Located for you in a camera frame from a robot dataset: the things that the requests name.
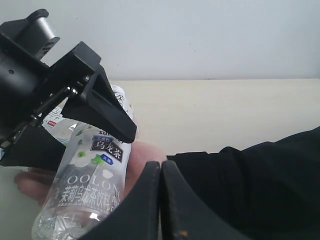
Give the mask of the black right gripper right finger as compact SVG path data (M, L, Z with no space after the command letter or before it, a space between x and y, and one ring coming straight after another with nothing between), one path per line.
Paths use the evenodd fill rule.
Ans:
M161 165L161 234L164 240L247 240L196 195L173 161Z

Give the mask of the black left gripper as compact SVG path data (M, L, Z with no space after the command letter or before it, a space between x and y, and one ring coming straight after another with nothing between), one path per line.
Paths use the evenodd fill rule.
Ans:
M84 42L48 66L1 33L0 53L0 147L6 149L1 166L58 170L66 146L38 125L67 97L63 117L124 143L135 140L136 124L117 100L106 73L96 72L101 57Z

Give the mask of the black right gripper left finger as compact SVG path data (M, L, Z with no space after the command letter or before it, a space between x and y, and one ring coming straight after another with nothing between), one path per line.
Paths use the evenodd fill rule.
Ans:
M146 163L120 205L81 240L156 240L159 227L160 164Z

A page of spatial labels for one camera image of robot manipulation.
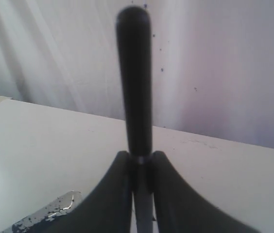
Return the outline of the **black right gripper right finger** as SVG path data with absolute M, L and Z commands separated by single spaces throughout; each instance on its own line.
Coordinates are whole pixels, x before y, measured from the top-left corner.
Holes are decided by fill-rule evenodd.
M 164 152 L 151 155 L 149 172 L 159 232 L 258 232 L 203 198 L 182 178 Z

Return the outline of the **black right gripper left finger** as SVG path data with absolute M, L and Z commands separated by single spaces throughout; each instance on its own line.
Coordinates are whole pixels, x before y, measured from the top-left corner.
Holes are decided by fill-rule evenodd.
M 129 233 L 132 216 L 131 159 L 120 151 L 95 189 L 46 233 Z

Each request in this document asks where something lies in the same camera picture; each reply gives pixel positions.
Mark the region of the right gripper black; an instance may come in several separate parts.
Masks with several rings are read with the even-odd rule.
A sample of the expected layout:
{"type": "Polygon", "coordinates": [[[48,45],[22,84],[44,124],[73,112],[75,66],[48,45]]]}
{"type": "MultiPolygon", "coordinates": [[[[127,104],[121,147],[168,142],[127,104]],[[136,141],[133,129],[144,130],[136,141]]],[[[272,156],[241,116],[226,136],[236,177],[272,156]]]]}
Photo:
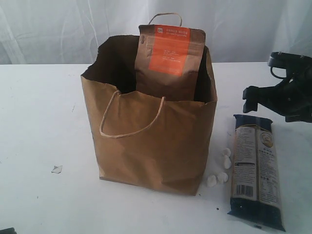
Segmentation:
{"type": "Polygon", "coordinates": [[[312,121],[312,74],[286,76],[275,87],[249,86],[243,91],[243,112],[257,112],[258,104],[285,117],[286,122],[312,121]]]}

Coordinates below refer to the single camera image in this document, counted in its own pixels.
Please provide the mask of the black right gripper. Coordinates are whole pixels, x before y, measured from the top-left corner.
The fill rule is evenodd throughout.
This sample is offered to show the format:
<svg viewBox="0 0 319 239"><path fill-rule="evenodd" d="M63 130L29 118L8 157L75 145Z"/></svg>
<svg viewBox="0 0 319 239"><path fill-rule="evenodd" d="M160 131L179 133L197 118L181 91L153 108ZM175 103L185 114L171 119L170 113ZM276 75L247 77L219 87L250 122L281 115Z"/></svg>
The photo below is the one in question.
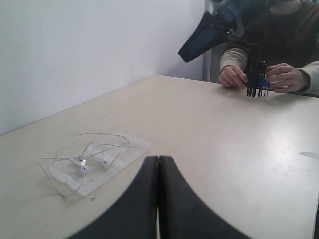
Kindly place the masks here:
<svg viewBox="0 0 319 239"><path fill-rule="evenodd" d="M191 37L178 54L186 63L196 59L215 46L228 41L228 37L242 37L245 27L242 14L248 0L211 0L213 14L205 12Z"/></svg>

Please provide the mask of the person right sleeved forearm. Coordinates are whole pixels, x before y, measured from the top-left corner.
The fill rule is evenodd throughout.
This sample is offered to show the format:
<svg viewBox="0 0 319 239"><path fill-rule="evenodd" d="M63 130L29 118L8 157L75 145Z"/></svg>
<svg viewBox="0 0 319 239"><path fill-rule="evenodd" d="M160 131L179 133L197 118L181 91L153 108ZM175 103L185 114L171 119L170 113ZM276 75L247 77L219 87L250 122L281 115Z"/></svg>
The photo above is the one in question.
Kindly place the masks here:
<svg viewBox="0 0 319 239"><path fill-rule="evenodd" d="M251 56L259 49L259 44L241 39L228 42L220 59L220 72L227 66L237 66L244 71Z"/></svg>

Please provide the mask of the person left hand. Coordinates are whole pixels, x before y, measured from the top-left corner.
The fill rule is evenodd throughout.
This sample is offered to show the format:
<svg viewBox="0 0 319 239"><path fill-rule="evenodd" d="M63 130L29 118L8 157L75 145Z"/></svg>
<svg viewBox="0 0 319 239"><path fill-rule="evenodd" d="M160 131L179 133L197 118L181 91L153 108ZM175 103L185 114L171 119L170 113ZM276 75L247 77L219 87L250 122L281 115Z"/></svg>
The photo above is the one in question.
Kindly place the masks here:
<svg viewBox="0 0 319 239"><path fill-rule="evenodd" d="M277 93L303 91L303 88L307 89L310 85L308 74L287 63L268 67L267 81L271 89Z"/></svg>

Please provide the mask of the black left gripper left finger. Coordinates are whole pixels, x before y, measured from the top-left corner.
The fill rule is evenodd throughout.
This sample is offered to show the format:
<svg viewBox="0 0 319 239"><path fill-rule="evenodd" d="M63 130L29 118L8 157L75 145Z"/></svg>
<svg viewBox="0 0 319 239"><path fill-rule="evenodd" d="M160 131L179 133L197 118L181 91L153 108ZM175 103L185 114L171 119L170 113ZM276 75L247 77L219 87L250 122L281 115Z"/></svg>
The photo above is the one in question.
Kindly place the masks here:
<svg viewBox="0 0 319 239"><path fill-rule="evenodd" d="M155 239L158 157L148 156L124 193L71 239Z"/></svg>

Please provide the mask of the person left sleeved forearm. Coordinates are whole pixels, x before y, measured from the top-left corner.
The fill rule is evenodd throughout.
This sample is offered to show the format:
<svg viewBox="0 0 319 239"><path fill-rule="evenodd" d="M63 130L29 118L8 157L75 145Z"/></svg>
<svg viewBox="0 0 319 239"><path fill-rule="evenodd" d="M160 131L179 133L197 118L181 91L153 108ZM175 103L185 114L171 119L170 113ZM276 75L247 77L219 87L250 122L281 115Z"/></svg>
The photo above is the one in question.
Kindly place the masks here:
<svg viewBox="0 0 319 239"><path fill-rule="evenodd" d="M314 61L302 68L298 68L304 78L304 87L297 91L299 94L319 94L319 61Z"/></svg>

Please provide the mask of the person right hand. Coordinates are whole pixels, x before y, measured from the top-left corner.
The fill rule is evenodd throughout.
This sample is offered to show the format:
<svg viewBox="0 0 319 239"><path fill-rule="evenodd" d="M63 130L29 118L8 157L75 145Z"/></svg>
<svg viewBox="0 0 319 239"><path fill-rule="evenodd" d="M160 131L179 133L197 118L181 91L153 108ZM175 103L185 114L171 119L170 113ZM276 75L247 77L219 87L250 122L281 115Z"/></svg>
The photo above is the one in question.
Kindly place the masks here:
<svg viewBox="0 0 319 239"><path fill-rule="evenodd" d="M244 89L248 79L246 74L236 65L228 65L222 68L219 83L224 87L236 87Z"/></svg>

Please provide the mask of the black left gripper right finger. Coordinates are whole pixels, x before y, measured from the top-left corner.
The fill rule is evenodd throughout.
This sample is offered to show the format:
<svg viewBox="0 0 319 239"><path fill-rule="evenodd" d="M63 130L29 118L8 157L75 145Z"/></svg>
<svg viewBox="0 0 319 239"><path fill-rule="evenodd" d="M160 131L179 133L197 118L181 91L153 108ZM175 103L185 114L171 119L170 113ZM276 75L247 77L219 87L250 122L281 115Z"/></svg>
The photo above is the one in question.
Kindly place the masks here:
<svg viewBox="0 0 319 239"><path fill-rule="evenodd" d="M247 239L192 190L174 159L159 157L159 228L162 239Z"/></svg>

== Exercise requirements ==
Without the pictures, output the full listing exactly as it stands.

== Problem solution ==
Located for you in a camera frame from a robot dataset: the things that the requests name.
Give the mask of the black right gripper right finger as compact SVG path data (M, L, Z with no space after the command letter or before it, a space between x and y, and one ring coming straight after another with nothing between), one path per line.
Paths use the evenodd fill rule.
Ans:
M161 165L161 234L164 240L247 240L196 195L173 161Z

Give the mask of the black left gripper as compact SVG path data (M, L, Z with no space after the command letter or before it, a space between x and y, and one ring coming straight after another with nothing between), one path per line.
Paths use the evenodd fill rule.
Ans:
M84 42L48 66L1 33L0 53L0 147L6 149L1 166L58 170L66 146L38 125L67 97L63 117L124 143L135 140L136 124L117 100L106 73L96 72L101 57Z

Give the mask of the black right gripper left finger as compact SVG path data (M, L, Z with no space after the command letter or before it, a space between x and y, and one ring coming straight after another with nothing between), one path per line.
Paths use the evenodd fill rule.
Ans:
M146 163L120 205L81 240L156 240L159 227L160 164Z

A page of spatial labels for one camera image of robot manipulation.
Return the outline of the **black right gripper right finger** as SVG path data with absolute M, L and Z commands separated by single spaces throughout; each instance on its own line.
Coordinates are whole pixels, x before y, measured from the top-left corner.
Holes are decided by fill-rule evenodd.
M 164 152 L 151 155 L 149 172 L 159 232 L 258 232 L 203 198 L 182 178 Z

Return the outline of the **black right gripper left finger** as SVG path data with absolute M, L and Z commands separated by single spaces throughout; each instance on its own line.
Coordinates are whole pixels, x before y, measured from the top-left corner.
Holes are decided by fill-rule evenodd.
M 129 233 L 132 216 L 131 159 L 120 151 L 95 189 L 46 233 Z

Each request in this document asks where something lies in the same camera picture; each reply gives pixel positions.
Mark the region of the right gripper black; an instance may come in several separate parts.
Masks with several rings are read with the even-odd rule.
A sample of the expected layout:
{"type": "Polygon", "coordinates": [[[48,45],[22,84],[44,124],[73,112],[75,66],[48,45]]]}
{"type": "MultiPolygon", "coordinates": [[[[127,104],[121,147],[168,142],[127,104]],[[136,141],[133,129],[144,130],[136,141]]],[[[272,156],[241,116],[226,136],[236,177],[272,156]]]]}
Photo:
Segmentation:
{"type": "Polygon", "coordinates": [[[312,121],[312,74],[286,76],[275,87],[249,86],[243,91],[243,112],[257,112],[258,104],[285,117],[286,122],[312,121]]]}

Coordinates below refer to the single camera image in this document, counted in its own pixels.
Please provide the mask of the black right gripper. Coordinates are whole pixels, x before y, measured from the top-left corner.
The fill rule is evenodd throughout.
This sample is offered to show the format:
<svg viewBox="0 0 319 239"><path fill-rule="evenodd" d="M63 130L29 118L8 157L75 145Z"/></svg>
<svg viewBox="0 0 319 239"><path fill-rule="evenodd" d="M160 131L179 133L197 118L181 91L153 108ZM175 103L185 114L171 119L170 113ZM276 75L247 77L219 87L250 122L281 115Z"/></svg>
The photo below is the one in question.
Kindly place the masks here:
<svg viewBox="0 0 319 239"><path fill-rule="evenodd" d="M191 37L178 54L186 63L196 59L215 46L228 41L228 37L242 37L245 27L242 14L248 0L211 0L213 14L205 12Z"/></svg>

Please provide the mask of the person right sleeved forearm. Coordinates are whole pixels, x before y, measured from the top-left corner.
The fill rule is evenodd throughout.
This sample is offered to show the format:
<svg viewBox="0 0 319 239"><path fill-rule="evenodd" d="M63 130L29 118L8 157L75 145Z"/></svg>
<svg viewBox="0 0 319 239"><path fill-rule="evenodd" d="M160 131L179 133L197 118L181 91L153 108ZM175 103L185 114L171 119L170 113ZM276 75L247 77L219 87L250 122L281 115Z"/></svg>
The photo above is the one in question.
Kindly place the masks here:
<svg viewBox="0 0 319 239"><path fill-rule="evenodd" d="M251 56L259 49L259 44L241 39L228 42L220 59L220 72L227 66L237 66L244 71Z"/></svg>

Please provide the mask of the person left hand. Coordinates are whole pixels, x before y, measured from the top-left corner.
The fill rule is evenodd throughout.
This sample is offered to show the format:
<svg viewBox="0 0 319 239"><path fill-rule="evenodd" d="M63 130L29 118L8 157L75 145Z"/></svg>
<svg viewBox="0 0 319 239"><path fill-rule="evenodd" d="M160 131L179 133L197 118L181 91L153 108ZM175 103L185 114L171 119L170 113ZM276 75L247 77L219 87L250 122L281 115Z"/></svg>
The photo above is the one in question.
Kindly place the masks here:
<svg viewBox="0 0 319 239"><path fill-rule="evenodd" d="M277 93L303 91L303 88L307 89L310 85L308 74L287 63L268 67L267 81L271 89Z"/></svg>

Please provide the mask of the black left gripper left finger. Coordinates are whole pixels, x before y, measured from the top-left corner.
The fill rule is evenodd throughout.
This sample is offered to show the format:
<svg viewBox="0 0 319 239"><path fill-rule="evenodd" d="M63 130L29 118L8 157L75 145Z"/></svg>
<svg viewBox="0 0 319 239"><path fill-rule="evenodd" d="M160 131L179 133L197 118L181 91L153 108ZM175 103L185 114L171 119L170 113ZM276 75L247 77L219 87L250 122L281 115Z"/></svg>
The photo above is the one in question.
Kindly place the masks here:
<svg viewBox="0 0 319 239"><path fill-rule="evenodd" d="M155 239L158 157L148 156L124 193L71 239Z"/></svg>

Please provide the mask of the person left sleeved forearm. Coordinates are whole pixels, x before y, measured from the top-left corner.
The fill rule is evenodd throughout.
This sample is offered to show the format:
<svg viewBox="0 0 319 239"><path fill-rule="evenodd" d="M63 130L29 118L8 157L75 145Z"/></svg>
<svg viewBox="0 0 319 239"><path fill-rule="evenodd" d="M160 131L179 133L197 118L181 91L153 108ZM175 103L185 114L171 119L170 113ZM276 75L247 77L219 87L250 122L281 115Z"/></svg>
The photo above is the one in question.
Kindly place the masks here:
<svg viewBox="0 0 319 239"><path fill-rule="evenodd" d="M314 61L302 68L298 68L304 78L304 87L297 91L299 94L319 94L319 61Z"/></svg>

Please provide the mask of the person right hand. Coordinates are whole pixels, x before y, measured from the top-left corner.
The fill rule is evenodd throughout.
This sample is offered to show the format:
<svg viewBox="0 0 319 239"><path fill-rule="evenodd" d="M63 130L29 118L8 157L75 145Z"/></svg>
<svg viewBox="0 0 319 239"><path fill-rule="evenodd" d="M160 131L179 133L197 118L181 91L153 108ZM175 103L185 114L171 119L170 113ZM276 75L247 77L219 87L250 122L281 115Z"/></svg>
The photo above is the one in question.
Kindly place the masks here:
<svg viewBox="0 0 319 239"><path fill-rule="evenodd" d="M244 89L248 79L246 74L236 65L228 65L222 68L219 83L224 87L236 87Z"/></svg>

Please provide the mask of the black left gripper right finger. Coordinates are whole pixels, x before y, measured from the top-left corner.
The fill rule is evenodd throughout.
This sample is offered to show the format:
<svg viewBox="0 0 319 239"><path fill-rule="evenodd" d="M63 130L29 118L8 157L75 145Z"/></svg>
<svg viewBox="0 0 319 239"><path fill-rule="evenodd" d="M160 131L179 133L197 118L181 91L153 108ZM175 103L185 114L171 119L170 113ZM276 75L247 77L219 87L250 122L281 115Z"/></svg>
The photo above is the one in question.
Kindly place the masks here:
<svg viewBox="0 0 319 239"><path fill-rule="evenodd" d="M247 239L192 190L174 159L159 157L159 228L162 239Z"/></svg>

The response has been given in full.